-- Input for this task follows --

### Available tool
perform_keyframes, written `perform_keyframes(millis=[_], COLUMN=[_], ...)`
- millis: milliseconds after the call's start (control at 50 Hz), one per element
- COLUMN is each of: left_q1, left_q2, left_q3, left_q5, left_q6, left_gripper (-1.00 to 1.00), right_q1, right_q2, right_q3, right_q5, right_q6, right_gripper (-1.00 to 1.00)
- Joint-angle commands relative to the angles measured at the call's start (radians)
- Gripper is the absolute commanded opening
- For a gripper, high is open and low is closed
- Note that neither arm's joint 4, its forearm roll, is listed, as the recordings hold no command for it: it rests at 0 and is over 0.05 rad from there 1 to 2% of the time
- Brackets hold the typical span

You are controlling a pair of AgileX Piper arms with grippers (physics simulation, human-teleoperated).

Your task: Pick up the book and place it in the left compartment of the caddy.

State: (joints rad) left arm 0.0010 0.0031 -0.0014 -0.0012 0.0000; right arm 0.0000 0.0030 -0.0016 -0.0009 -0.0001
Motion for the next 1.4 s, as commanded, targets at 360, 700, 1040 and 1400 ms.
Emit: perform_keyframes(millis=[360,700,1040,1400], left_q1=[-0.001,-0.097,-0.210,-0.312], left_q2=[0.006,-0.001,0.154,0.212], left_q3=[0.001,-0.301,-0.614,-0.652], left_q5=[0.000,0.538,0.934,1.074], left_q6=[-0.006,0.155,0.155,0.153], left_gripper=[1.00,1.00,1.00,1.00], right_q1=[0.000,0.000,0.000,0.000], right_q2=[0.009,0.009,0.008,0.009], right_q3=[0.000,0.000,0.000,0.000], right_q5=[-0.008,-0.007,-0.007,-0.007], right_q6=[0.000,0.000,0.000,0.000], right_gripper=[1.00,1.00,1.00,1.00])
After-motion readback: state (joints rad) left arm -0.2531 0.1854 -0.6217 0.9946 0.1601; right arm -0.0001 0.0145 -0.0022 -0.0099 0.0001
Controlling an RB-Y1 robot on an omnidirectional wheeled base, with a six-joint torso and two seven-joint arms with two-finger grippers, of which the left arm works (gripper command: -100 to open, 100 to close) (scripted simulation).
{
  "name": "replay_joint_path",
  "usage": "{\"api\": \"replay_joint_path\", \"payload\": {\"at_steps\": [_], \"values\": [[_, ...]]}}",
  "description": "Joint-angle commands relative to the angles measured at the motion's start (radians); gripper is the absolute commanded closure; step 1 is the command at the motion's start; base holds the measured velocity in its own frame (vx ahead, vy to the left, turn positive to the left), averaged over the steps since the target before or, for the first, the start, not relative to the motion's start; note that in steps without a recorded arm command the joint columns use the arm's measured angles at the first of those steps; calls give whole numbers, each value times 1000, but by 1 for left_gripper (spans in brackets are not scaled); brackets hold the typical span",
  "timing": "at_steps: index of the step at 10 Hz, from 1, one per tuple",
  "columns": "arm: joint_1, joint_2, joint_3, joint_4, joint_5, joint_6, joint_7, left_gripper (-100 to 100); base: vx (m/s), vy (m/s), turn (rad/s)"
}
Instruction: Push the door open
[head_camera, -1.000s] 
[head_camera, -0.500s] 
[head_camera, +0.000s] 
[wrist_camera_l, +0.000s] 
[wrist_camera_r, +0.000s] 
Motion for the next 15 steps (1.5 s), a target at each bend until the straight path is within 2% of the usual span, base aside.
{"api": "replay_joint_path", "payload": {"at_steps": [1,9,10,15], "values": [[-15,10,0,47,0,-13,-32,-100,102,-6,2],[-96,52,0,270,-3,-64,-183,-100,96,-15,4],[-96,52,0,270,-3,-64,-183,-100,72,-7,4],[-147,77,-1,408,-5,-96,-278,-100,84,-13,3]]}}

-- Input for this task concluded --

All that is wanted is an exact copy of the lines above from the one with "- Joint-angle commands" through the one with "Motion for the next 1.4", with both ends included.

- Joint-angle commands relative to the angles measured at the call's start (radians)
- Gripper is the absolute commanded opening
- For a gripper, high is open and low is closed
- Note that neither arm's joint 4, its forearm roll, is listed, as the recordings hold no command for it: it rests at 0 and is over 0.05 rad from there 1 to 2% of the time
- Brackets hold the typical span

You are controlling a pair of AgileX Piper arms with grippers (physics simulation, human-teleoperated).

Your task: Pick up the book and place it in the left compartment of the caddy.

State: (joints rad) left arm 0.0010 0.0031 -0.0014 -0.0012 0.0000; right arm 0.0000 0.0030 -0.0016 -0.0009 -0.0001
Motion for the next 1.4 s, as commanded, targets at 360, 700, 1040 and 1400 ms.

That makes the output complete.